Lynette Lim

Personal information
- Full name: Lynette Lim Shu-En
- Nationality: Singapore
- Born: 25 April 1992 (age 34) Loma Linda, CA
- Height: 5 ft 5 in (165 cm)

Sport
- Sport: Swimming
- College team: USC Trojans

Medal record
SEA Games
| Gold medal – first place | 2009 Vientiane | 800m freestyle |
| Gold medal – first place | 2009 Vientiane | 4x100m freestyle relay |
| Gold medal – first place | 2009 Vientiane | 4x200m freestyle relay |
| Gold medal – first place | 2013 Naypyidaw | 4x200m freestyle relay |
| Silver medal – second place | 2007 Nakhon Ratchasima | 800m freestyle |
| Silver medal – second place | 2007 Nakhon Ratchasima | 4x200m freestyle relay |
| Silver medal – second place | 2009 Vientiane | 400m freestyle |
| Silver medal – second place | 2013 Naypyidaw | 4x100m freestyle relay |
| Bronze medal – third place | 2013 Naypyidaw | 200m freestyle |
| Bronze medal – third place | 2013 Naypyidaw | 400m freestyle |
Asian Youth Games
| Gold medal – first place | 2009 Singapore | 400m Freestyle |
| Gold medal – first place | 2009 Singapore | 4X100m Freestyle Relay |

= Lynette Lim =

Singaporean swimmer

Lynette Lim Shu En (Lim Shu-En, 林淑恩, born 25 April 1992) is an Olympic freestyle swimmer from Singapore. She swam for Singapore at the 2012 and 2008 Summer Olympics, the 2009 and 2007 World Championships, and the 2007 South East Asian Games.

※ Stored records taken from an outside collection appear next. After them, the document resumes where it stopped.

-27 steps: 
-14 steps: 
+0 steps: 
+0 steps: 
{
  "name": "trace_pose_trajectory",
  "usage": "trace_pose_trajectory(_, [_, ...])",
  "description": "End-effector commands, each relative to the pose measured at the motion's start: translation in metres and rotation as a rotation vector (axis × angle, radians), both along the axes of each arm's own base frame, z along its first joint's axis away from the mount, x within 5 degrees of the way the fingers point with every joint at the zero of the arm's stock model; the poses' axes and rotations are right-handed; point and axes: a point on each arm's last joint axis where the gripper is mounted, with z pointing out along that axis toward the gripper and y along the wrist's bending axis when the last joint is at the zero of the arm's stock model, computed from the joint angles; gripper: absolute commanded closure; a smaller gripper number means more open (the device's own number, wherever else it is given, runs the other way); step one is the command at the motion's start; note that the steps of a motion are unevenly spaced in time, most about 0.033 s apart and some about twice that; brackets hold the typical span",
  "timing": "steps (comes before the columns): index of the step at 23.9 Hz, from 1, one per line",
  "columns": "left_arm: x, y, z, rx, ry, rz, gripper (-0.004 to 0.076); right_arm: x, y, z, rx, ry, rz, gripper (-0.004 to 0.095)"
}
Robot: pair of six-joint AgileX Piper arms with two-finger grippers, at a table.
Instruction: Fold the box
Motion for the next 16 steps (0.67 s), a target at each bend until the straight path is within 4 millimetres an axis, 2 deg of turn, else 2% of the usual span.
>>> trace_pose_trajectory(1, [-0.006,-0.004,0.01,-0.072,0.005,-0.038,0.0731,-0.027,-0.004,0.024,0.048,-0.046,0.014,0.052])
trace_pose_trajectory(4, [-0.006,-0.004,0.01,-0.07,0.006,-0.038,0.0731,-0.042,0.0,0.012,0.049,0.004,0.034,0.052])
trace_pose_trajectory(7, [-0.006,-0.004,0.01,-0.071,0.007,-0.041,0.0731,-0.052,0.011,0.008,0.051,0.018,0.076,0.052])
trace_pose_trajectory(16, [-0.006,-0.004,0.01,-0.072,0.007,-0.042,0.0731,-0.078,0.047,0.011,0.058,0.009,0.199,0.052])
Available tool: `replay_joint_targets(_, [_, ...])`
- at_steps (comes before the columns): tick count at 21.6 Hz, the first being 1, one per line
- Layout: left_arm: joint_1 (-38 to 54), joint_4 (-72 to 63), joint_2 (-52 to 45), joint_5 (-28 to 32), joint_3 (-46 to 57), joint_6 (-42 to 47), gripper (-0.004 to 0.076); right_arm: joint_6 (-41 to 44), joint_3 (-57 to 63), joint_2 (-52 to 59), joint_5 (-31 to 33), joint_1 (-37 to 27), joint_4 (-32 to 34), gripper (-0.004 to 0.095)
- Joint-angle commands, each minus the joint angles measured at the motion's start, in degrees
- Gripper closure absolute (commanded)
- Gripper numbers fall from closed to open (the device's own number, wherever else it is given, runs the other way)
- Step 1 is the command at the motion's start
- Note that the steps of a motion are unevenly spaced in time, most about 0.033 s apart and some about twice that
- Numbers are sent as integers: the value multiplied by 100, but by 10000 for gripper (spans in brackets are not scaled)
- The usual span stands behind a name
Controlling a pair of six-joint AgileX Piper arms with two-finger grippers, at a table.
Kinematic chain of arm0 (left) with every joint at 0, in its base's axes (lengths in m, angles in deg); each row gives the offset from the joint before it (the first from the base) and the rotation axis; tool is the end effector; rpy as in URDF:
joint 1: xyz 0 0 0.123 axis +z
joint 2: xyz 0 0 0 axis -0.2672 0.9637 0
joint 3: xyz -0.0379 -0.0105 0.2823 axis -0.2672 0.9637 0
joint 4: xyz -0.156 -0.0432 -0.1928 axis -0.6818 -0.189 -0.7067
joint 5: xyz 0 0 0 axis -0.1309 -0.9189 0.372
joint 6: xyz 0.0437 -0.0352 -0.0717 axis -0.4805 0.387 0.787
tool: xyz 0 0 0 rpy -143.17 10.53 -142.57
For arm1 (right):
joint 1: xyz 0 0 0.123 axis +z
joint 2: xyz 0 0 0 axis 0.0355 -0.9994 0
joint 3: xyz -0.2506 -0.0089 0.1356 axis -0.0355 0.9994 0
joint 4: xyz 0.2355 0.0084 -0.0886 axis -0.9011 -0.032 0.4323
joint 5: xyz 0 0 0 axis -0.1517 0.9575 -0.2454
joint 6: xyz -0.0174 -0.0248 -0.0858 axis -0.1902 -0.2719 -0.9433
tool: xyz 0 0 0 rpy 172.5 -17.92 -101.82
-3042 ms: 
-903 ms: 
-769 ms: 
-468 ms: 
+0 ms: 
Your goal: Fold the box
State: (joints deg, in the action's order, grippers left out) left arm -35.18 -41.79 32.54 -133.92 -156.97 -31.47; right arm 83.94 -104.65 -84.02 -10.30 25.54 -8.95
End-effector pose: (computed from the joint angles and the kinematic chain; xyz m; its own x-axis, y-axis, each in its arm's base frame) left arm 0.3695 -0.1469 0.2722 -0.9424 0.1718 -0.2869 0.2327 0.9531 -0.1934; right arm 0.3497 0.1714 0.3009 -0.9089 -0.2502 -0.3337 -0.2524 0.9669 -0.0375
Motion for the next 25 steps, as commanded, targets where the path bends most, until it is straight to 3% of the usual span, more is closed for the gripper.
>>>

As of 2009, she holds the Singaporean Records in the women's 400m, 800m, and 1500m freestyles, and 4 × 100 m, 4 × 200 m freestyle relays.

==Early years==
Lim attended Palm Springs High School in Palm Springs, California. She was in the class of 2010. She swam for the Piranha Swim Team in Palm Springs and the high school swim team for Palm Springs. Lim attended the University of Southern California, graduating in 2014 with a degree in kinesiology, and was on the USC swimming and diving team as a distance freestyler. During her career at USC she was a three-time all-American on relay.